South Africa: KwaZulu-Natal to raise gaming taxes
The amended KwaZulu-Natal Gaming and Betting bill raises taxes across casino gaming, machines, bingo and fixed odds bets.
South Africa.- The legislature in the South African province of KwaZulu-Natal has published an amendment that would raise gaming taxes across the sector.
The amended KwaZulu-Natal Gaming and Betting bill will raise the casino gaming tax, limited payout machine gaming tax, bingo gaming tax, as well as the betting tax on fixed odds bets on sporting events.
The casino gaming tax will have four rather than the current two bands.
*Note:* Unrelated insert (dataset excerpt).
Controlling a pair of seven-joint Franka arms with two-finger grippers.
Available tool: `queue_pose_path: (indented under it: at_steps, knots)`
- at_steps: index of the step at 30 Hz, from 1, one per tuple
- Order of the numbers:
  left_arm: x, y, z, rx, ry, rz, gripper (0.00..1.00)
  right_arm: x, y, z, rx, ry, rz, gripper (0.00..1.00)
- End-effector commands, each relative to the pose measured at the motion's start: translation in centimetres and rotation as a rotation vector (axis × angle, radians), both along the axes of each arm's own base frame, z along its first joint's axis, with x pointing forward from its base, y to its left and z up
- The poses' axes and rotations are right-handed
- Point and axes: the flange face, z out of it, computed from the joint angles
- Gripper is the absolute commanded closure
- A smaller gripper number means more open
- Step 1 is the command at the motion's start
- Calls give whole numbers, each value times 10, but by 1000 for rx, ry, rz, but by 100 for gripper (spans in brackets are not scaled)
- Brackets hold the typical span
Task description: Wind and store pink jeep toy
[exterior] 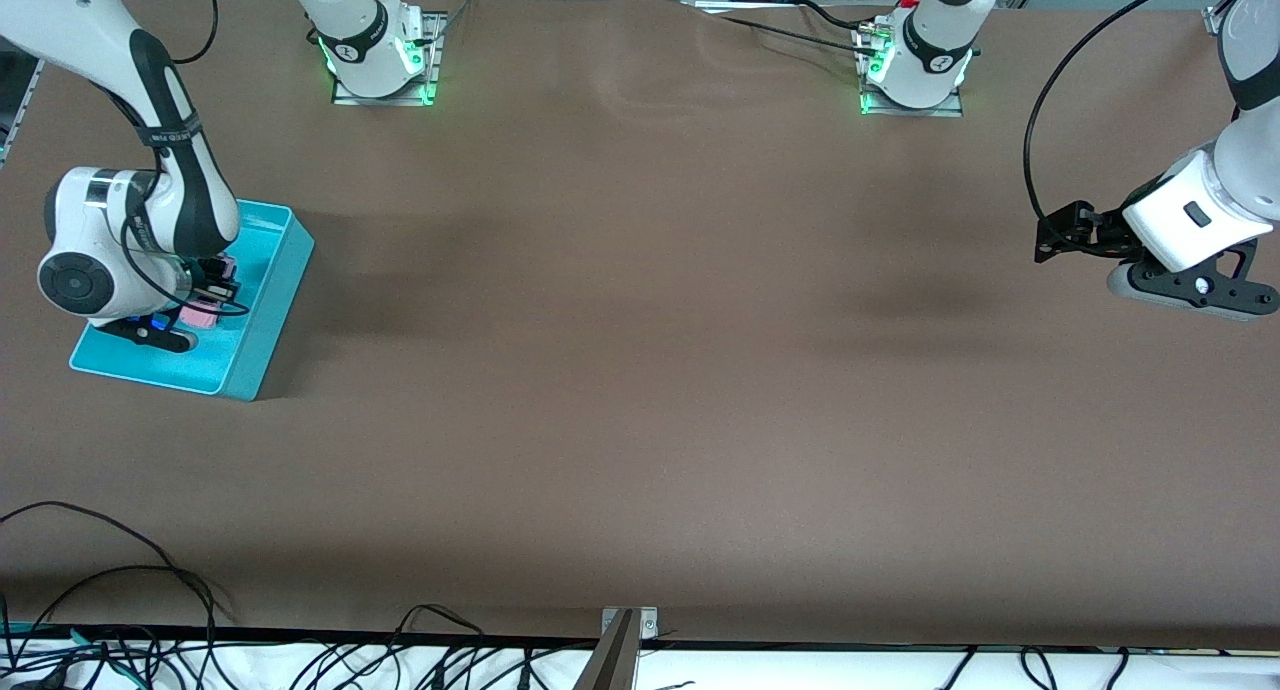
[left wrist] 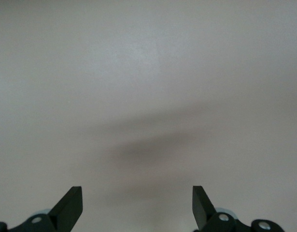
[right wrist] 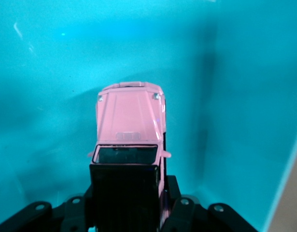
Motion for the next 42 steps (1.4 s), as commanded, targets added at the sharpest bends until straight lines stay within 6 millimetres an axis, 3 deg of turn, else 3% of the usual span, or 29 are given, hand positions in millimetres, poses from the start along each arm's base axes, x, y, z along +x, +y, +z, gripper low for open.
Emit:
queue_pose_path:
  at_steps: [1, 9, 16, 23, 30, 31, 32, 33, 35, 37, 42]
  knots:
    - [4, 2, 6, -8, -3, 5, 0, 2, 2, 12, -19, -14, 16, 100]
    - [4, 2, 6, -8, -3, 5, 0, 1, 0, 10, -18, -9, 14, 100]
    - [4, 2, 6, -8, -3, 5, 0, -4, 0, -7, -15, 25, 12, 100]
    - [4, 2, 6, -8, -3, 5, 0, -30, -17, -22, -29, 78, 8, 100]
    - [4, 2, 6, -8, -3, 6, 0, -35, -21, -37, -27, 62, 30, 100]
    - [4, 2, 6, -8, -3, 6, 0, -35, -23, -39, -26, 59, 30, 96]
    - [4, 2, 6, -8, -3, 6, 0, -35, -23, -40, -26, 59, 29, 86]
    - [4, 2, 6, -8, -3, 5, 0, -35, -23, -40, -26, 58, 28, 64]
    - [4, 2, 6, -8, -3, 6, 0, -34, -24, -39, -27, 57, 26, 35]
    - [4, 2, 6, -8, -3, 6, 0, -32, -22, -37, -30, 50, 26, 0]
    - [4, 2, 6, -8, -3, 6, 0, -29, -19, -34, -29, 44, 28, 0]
The tax will rise from 9.5 per cent to 9.85 per cent on gross gaming revenue up to SAR12m (€660,000) and from 9.5 per cent to 11.3 per cent on revenue from SAR12m to SAR30m.
The tax on SAR30m to SAR100m will remain at the current rate at 12.5 per cent, but revenue over SAR100m will now be taxed at a higher rate of 14.05 per cent.
Limited payout machine gaming will face a tax rate of 15.25 per cent of GGR, which goes to the Provincial Revenue Fund. Bingo gaming will pay a maximum tax of R73.8m on revenue of SAR1bn and above.
Fixed-odds betting on sports would see a tax rate of 6 per cent – 3 per cent going to the Provincial Revenue Fund, 1 per cent to the Transformation Fund, 1.6 per cent to category 1 operators and 0.2 per cent to category 2 and 3 operators.
Tax revenue from horseracing would be paid to other categories of licensed operators other than the operator Gold Circle alone.
Category 1 licensed racecourse operators, which run thoroughbred horseracing, would receive 1.6 per cent. Category 2 harness racing operators and category 3 standardbred racing operators would receive 0.2 per cent each.
The secretary of the KwaZulu-Natal Legislature, Letho Sibiya, said the tax rates had not been revised for many years and that the legislature doesn’t expect any objection to the changes.